--- DATASET EXTRACT ---
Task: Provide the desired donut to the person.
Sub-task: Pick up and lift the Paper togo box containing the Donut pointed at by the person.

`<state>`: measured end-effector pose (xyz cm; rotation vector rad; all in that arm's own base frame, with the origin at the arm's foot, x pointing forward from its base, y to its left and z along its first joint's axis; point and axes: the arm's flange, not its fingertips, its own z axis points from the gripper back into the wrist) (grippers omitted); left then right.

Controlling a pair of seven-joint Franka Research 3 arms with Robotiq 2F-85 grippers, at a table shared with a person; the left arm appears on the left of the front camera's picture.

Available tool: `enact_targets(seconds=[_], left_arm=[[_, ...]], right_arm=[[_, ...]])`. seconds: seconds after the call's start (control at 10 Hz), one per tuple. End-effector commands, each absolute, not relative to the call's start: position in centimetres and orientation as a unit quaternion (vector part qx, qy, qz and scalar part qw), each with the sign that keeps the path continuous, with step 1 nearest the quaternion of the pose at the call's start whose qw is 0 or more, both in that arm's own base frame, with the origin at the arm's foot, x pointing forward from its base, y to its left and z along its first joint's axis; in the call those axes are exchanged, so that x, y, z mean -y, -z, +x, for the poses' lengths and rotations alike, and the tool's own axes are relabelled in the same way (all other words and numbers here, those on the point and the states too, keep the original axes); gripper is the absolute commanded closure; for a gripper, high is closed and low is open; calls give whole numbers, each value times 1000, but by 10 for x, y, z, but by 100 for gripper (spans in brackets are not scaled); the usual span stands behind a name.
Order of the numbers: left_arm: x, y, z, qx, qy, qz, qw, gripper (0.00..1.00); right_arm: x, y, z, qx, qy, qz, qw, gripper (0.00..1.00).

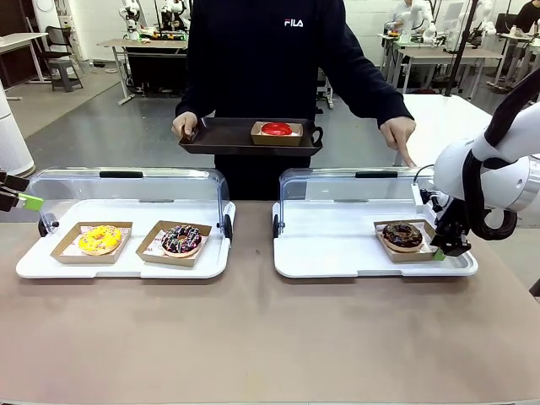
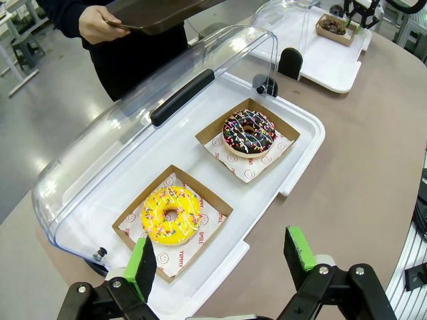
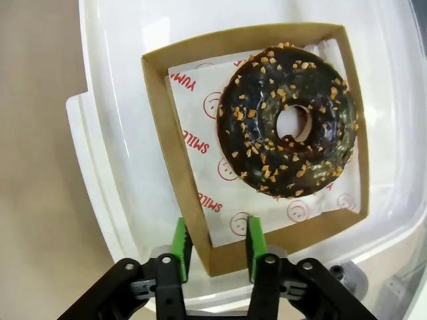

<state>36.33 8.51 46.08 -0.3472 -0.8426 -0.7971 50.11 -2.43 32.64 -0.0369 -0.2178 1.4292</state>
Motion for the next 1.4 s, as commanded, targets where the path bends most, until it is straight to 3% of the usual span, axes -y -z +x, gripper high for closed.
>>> enact_targets(seconds=[0.0, 0.1, 0.6, 1.3], left_arm=[[-87, -457, 365, 403, 381, -167, 815, 0], [-87, -457, 365, 403, 381, -167, 815, 0], [-87, -457, 365, 403, 381, -167, 815, 0], [-87, -457, 365, 403, 381, -167, 815, 0]], right_arm=[[27, -326, 509, 86, -657, -19, 748, 93], [27, -328, 508, 86, -657, -17, 748, 100], [26, -363, 469, 85, -682, 25, 726, 100], [3, -486, 291, 114, -748, 0, 653, 100]])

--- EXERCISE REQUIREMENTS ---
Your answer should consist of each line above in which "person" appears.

--- OUTPUT OF THE EXERCISE ---
Task: Provide the desired donut to the person.
Sub-task: Pick up and lift the Paper togo box containing the Donut pointed at by the person.
Controlling a pair of seven-joint Franka Research 3 arms with Robotiq 2F-85 grippers, at a table shared with a person; the left arm appears on the left of the front camera's picture.

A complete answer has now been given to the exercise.